Euclidean distance matrix

In mathematics, a Euclidean distance matrix is an n×n matrix representing the spacing of a set of n points in Euclidean space. If A is a Euclidean distance matrix and the points $x_1,x_2,\ldots,x_n$ are defined on m-dimensional space, then the elements of A are given by

\begin{array}{rll} A & = & (a_{ij}); \\ a_{ij} & = & ||x_i - x_j||_2^2 \end{array}

where ||.||₂ denotes the 2-norm on R^m.

Properties

Simply put, the element $a_{ij}$ describes the square of the distance between the i ^th and j ^th points in the set. By the properties of the 2-norm (or indeed, Euclidean distance in general), the matrix A has the following properties.
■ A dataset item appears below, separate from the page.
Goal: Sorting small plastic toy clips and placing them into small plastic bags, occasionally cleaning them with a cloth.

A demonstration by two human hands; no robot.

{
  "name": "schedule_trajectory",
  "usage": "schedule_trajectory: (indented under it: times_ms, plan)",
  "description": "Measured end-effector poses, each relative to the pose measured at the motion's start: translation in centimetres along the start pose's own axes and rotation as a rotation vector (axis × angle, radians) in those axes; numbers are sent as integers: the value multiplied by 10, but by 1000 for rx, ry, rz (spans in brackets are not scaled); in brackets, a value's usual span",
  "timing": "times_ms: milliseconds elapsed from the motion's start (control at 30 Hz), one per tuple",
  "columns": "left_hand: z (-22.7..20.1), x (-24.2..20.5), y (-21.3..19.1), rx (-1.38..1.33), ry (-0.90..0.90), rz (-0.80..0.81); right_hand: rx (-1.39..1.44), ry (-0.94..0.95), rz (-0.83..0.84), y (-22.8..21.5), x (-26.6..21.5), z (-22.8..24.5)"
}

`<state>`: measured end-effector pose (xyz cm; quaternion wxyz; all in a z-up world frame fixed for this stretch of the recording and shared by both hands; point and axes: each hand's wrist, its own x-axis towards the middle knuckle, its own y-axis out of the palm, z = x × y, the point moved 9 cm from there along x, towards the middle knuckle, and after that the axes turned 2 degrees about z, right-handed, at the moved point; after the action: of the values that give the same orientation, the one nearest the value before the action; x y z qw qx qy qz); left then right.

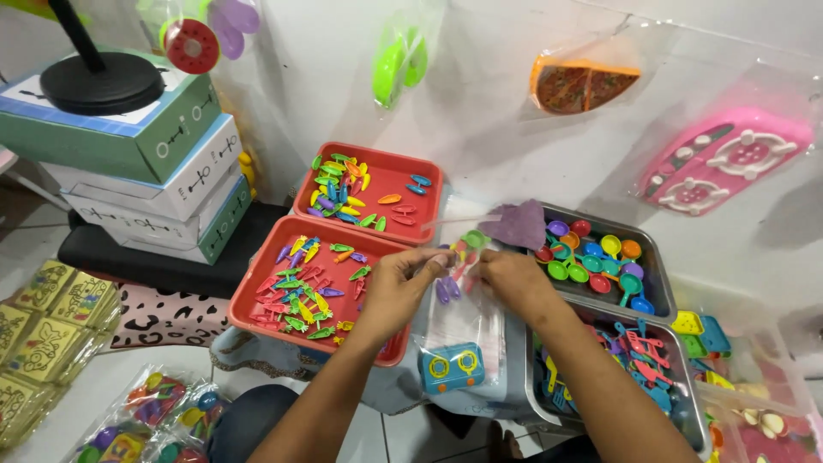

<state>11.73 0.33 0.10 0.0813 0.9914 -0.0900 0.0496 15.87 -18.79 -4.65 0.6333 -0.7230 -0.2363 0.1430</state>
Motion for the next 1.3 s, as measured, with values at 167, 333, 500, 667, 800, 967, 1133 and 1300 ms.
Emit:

All elements on the diagonal of A are zero (i.e. it is a hollow matrix).
The trace of A is zero (by the above property).
A is symmetric (i.e. $a_{ij} = a_{ji}$ ).
$\sqrt{a_{ij}} \le \sqrt{a_{ik}} + \sqrt{a_{kj}}$ (by the triangle inequality)
$a_{ij}\ge 0$
The number of unique (distinct) non-zero values within an n-by-n Euclidean distance matrix is bounded above by $n(n-1)/2$ due to the matrix being symmetric and hollow.
In dimension m, a Euclidean distance matrix has rank less than or equal to m+2. If the points $x_1,x_2,\ldots,x_n$ are in general position, the rank is exactly min(n, m + 2).